Un tweet met en cause le député Aymeric Caron pour avoir stationné la voiture qu’il conduisait sur un emplacement réservé. La date et le lieu ne sont pas précisés, toutefois la mise en cause est nominative. Interrogé par courrier électronique, le député de Paris 18e rattaché à La France Insoumise n’a pas daigné confirmer ou infirmer son acte, et ne l’a pas davantage justifié par le transport d’un passager handicapé. Interpellé à nouveau en sa qualité de président fondateur du micro parti Révolution écologique pour le vivant, son attaché de presse s’est également réfugié dans le silence.
Mardi 3 mars – L’humeur d’Agnès.
Peintre et dessinatrice sourde, Agnès Fédrizzi réagit à l’actualité du moment et hume l’air du temps…
Tournée des gares françaises-re-re-suite
Les gares de Lyon Perrache et Saint-Exupéry Belle cohabitation entre l’ancien et le moderne.

Chamonix et sa gare
Le blason de Chamonix fut adopté en 1930 dans le cadre de la promotion touristique de la station : chamois, sapin, montagnes enneigées, edelweiss.
Clermont-Ferrand et sa gare
Tout le monde connait les célèbres pneus Michelin créés par les frères Michelin en 1891 à Clermont-Ferrand. D’abord sur les bicyclettes ensuite sur les voitures. Notre ineffable Bibendum est né en 1898.
Lundi 2 mars – Administration – Nouveaux formulaires MDPH testés.

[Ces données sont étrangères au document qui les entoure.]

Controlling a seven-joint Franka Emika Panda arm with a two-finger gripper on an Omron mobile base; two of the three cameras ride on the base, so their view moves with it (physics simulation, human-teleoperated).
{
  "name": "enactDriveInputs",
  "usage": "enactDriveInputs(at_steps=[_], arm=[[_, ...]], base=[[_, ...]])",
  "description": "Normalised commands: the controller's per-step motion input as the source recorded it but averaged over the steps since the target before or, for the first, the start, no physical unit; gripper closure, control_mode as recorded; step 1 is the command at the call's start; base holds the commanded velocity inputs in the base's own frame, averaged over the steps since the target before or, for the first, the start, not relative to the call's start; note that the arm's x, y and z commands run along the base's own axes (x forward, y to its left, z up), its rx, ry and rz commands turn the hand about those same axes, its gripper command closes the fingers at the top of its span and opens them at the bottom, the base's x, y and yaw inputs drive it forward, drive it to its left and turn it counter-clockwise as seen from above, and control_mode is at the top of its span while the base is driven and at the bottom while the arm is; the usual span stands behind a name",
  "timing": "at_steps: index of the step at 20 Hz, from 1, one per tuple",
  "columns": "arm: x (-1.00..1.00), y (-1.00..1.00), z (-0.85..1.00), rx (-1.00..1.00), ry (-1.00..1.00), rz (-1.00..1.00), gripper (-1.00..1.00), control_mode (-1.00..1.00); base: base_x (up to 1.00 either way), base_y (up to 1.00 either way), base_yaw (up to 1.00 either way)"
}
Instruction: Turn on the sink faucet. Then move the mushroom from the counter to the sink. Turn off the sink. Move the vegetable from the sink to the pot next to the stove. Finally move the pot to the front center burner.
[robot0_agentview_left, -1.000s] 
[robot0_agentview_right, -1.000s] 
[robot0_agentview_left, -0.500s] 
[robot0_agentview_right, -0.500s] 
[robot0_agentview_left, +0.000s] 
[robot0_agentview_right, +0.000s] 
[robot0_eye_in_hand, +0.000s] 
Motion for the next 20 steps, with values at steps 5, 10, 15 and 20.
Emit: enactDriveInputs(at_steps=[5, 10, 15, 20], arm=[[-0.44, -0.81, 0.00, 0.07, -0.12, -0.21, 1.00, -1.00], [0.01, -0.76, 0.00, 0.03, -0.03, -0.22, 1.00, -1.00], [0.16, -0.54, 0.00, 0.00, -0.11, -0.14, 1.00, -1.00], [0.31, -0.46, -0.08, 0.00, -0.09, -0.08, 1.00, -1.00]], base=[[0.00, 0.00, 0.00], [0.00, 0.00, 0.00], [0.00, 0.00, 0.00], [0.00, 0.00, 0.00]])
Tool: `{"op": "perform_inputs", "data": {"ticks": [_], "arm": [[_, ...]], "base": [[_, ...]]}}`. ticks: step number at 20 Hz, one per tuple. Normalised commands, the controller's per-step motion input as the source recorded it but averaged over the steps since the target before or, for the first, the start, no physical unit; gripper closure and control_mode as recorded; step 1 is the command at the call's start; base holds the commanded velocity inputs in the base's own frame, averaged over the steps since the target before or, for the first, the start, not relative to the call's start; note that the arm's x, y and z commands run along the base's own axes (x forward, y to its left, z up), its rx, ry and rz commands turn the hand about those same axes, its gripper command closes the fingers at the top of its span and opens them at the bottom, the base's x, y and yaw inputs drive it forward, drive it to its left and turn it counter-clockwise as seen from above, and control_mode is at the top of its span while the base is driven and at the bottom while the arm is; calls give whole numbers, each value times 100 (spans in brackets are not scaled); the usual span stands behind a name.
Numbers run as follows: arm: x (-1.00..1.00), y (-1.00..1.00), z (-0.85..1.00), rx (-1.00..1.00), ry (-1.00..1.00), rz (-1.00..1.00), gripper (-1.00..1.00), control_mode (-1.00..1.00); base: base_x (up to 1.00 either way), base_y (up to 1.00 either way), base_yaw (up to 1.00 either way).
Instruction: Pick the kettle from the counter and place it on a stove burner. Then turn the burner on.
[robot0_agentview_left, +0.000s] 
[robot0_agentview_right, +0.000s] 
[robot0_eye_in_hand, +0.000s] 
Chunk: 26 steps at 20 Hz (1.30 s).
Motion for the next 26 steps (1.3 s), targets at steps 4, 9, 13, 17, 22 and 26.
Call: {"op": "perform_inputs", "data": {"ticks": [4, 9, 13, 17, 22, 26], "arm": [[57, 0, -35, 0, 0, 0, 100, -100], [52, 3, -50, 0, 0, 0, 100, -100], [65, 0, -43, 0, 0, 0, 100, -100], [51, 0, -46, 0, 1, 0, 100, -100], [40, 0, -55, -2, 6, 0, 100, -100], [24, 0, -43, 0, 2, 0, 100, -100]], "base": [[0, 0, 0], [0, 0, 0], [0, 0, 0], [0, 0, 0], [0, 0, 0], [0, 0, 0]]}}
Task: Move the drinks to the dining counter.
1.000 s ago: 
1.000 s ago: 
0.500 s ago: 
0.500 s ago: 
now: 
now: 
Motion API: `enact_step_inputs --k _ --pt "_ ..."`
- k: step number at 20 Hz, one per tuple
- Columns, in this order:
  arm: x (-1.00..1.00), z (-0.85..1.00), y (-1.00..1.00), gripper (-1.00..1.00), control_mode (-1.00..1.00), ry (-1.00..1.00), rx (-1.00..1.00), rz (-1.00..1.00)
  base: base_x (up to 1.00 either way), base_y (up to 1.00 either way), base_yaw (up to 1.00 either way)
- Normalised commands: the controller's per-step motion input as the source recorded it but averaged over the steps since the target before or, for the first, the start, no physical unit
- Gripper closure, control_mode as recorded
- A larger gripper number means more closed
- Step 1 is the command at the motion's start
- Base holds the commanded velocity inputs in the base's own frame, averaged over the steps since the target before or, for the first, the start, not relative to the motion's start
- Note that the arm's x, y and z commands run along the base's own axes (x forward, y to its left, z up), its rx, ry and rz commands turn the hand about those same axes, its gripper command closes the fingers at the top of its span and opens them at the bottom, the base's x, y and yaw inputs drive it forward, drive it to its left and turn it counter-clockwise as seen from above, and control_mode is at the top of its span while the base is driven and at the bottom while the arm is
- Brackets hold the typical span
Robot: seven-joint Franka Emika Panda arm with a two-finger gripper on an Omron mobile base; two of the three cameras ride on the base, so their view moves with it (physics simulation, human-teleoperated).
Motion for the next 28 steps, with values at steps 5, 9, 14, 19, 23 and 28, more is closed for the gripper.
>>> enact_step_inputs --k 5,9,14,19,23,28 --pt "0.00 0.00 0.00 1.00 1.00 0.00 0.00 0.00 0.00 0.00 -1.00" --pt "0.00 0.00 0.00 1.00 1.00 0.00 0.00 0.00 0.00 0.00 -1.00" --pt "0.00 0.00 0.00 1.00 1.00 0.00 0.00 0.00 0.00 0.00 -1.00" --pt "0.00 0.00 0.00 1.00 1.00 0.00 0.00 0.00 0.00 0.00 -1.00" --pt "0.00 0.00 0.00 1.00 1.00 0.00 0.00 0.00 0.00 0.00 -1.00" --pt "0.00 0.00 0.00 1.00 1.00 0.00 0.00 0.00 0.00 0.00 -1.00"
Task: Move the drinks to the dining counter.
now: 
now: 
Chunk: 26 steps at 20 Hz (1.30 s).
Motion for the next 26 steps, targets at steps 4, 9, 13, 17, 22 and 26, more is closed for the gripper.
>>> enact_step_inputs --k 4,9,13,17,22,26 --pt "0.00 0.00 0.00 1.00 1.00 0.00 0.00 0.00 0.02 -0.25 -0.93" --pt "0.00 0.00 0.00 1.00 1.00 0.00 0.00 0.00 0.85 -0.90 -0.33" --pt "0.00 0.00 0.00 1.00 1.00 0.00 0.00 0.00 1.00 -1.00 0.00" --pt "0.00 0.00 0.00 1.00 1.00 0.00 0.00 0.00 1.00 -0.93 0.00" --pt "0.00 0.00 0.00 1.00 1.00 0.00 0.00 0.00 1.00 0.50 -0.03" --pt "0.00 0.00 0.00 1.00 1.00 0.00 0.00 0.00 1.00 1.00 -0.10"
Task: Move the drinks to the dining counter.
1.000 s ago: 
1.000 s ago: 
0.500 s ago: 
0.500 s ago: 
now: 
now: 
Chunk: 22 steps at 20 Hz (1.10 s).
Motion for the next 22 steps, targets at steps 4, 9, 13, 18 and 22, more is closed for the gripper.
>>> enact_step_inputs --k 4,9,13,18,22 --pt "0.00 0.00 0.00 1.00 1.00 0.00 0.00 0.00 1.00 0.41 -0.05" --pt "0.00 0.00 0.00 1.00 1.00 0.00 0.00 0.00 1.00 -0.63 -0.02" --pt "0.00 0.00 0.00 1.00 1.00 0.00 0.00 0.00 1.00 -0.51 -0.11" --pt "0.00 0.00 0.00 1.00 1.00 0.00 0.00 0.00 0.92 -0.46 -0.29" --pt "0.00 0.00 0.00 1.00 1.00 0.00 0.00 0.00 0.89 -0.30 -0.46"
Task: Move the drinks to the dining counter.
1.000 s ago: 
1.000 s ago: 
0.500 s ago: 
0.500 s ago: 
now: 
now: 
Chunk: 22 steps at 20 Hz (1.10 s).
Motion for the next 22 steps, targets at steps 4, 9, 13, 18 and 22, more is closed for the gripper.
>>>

Le ministère des Personnes handicapées a élaboré, en dehors de toute concertation associative, un nouveau formulaire de demande à la Maison Départementale des Personnes Handicapées. Comportant 14 pages au lieu de 20 (lire ce Focus et l’actualité du 31 octobre 2017), il serait plus simple à remplir et couvrirait mieux les besoins. Toutefois, le ministère a refusé de l’adresser aux journalistes afin que ceux-ci en apprécient la pertinence. Six MDPH sont censées l’utiliser dès aujourd’hui, Aveyron, Corse (Haute et du Sud), Indre, Guyane et Nord, mais aucune ne le propose en téléchargement. Il aurait été élaboré pendant des semaines par « des experts du monde du handicap et des usagers », justifie France Info, mais en fait « par un cabinet externe, sans antériorité ni expérience sur le sujet, pour désigner des usagers testeurs » selon le Collectif Handicaps dans un communiqué exigeant l’arrêt immédiat de l’expérimentation : il dénonce dans une analyse détaillée des risques de sous-évaluation des situations et de plan de compensation inadaptés, ainsi que d’inégalité entre les personnes par absence de guidance, et de désinformation. Il pointe également des erreurs manifestes : AAH considérée comme une aide pour la vie professionnelle, ménage inscrit dans les besoins de la vie quotidienne alors que la PCH ne le couvre pas, confusions entre les mesures de protection juridique, signature imposée des deux parents d’un enfant.